Brazilian federal health officials initially announced a deployment plan similar to that of many other major countries. It would manufacture the AstraZeneca vaccine in the country, producing about 30 million doses by the end of January 2021.
By the end of the year there would be about 200 million more, administered first to health workers and the elderly and then in order of vulnerability.
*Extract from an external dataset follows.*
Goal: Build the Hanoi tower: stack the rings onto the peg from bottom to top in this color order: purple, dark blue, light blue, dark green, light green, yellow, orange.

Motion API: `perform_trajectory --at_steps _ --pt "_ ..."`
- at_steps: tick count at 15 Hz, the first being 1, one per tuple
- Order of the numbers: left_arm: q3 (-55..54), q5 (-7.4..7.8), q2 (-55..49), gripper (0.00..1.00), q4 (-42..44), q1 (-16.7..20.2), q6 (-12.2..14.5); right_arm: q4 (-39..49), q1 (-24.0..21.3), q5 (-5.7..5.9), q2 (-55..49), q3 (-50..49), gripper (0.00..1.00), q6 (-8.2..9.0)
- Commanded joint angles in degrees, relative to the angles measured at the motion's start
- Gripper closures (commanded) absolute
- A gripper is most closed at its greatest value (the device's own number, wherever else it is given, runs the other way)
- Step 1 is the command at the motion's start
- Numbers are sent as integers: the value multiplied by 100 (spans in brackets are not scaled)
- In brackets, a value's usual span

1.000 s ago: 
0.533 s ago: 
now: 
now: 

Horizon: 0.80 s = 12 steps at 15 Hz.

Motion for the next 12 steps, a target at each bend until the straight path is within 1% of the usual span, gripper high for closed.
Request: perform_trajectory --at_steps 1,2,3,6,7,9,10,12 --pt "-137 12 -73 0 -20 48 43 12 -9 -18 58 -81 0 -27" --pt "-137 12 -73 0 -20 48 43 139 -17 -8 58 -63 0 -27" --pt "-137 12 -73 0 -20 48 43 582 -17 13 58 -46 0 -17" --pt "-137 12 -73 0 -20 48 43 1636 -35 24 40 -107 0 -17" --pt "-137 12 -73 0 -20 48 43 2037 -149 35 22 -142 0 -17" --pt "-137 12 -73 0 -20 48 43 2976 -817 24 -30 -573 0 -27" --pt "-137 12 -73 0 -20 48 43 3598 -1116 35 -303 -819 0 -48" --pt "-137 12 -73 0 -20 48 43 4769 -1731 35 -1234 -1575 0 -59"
The Brazilian government clearly put its initial hopes on the AstraZeneca vaccine. But their vaccine trials took longer than a few others, a perfectly normal and predictable possibility given the unprecedented nature of Covid-19 vaccine development.
The Brazilian vaccine regulatory agency finally granted emergency use authorization for AstraZeneca vaccines on January 17, but the lack of the active ingredient needed to make the vaccine means that Brazilian laboratories have not yet begun to produce the hundreds of millions of doses you need.
Supplies are due to start arriving this week, but the delay has nullified the government’s timeline. There is no set date for when the finished doses will begin to be shipped.
While large countries with similar purchasing power negotiated agreements last year to buy other vaccines from Moderna and Sinovac, Brazil suffered.
Brazil’s health minister even turned down an August offer from Pfizer to buy up to 70 million doses of its vaccine. The ministry defended the decision, saying in part that it was concerned about a payment guarantee and an agreement that contractual issues be dealt with in a U.S. court.
“That’s why you don’t put all the eggs in one basket,” Pasternak said. “There is no reasonable explanation for not planning ahead on how you will vaccinate your population.”
Still, Bolsonaro said recently that no government “would do better than my government does.”
Bolsonaro’s China flip flop
Brazil’s best hope for a short-term supply of vaccines is probably CoronaVac, developed by Chinese firm Sinovac. Regulators approved its emergency use on Jan. 17 and the Bolsonaro administration approved the purchase of 100 million doses.
He was inclined to discredit the vaccine while São Paulo Governor João Doria, a key political rival and likely competitor in the 2022 presidential race, adopted it.
Doria toured the Bolsonaro administration and negotiated the Sinovac vaccine directly with China, eventually reaching millions of doses. Doria says the president’s inaction in securing supplies forced his hand. “In Brazil, we have to fight two viruses, the coronavirus and the Bolsonaro virus,” Doria said in an interview.
Doria was forced to hand over the supply of the China-made vaccine to the federal government. “We have to [vaccinate] “We need more vaccines, but that responsibility lies with the federal government,” he said.
The two men could now get stuck with a vaccine that appears to be less effective than others. Recent data show that the CoronaVac vaccine has an effectiveness of 50.4 percent, which clears the WHO guideline of 50 percent by the thinnest margin.
Bolsonaro said that in addition to the purchase agreements already established, his administration would buy vaccines as they became available. It is a vague statement, as vaccines are among the most sought after products in the world.
Angry, frustrated and helpless
The confusion and frustration over the deployment of vaccines in Brazil comes at a time when Brazil’s outbreak has never been worse.
In addition to the total increases in daily cases and deaths, among the highest in the pandemic to date, a new variant of Covid -19 has emerged that epidemiologists say is more easily transmitted and can be more lethal.
Vaccines are needed more than ever, but right now that supply simply doesn’t exist. Júlio César Barbosa, a nurse who works at a public hospital in São Paulo, has volunteered to vaccinate people, but says he feels powerless in scarcity. “I am worried and angry with our government because they have trivialized this virus from the beginning.”
CNN’s Natalie Gallón contributed to this report.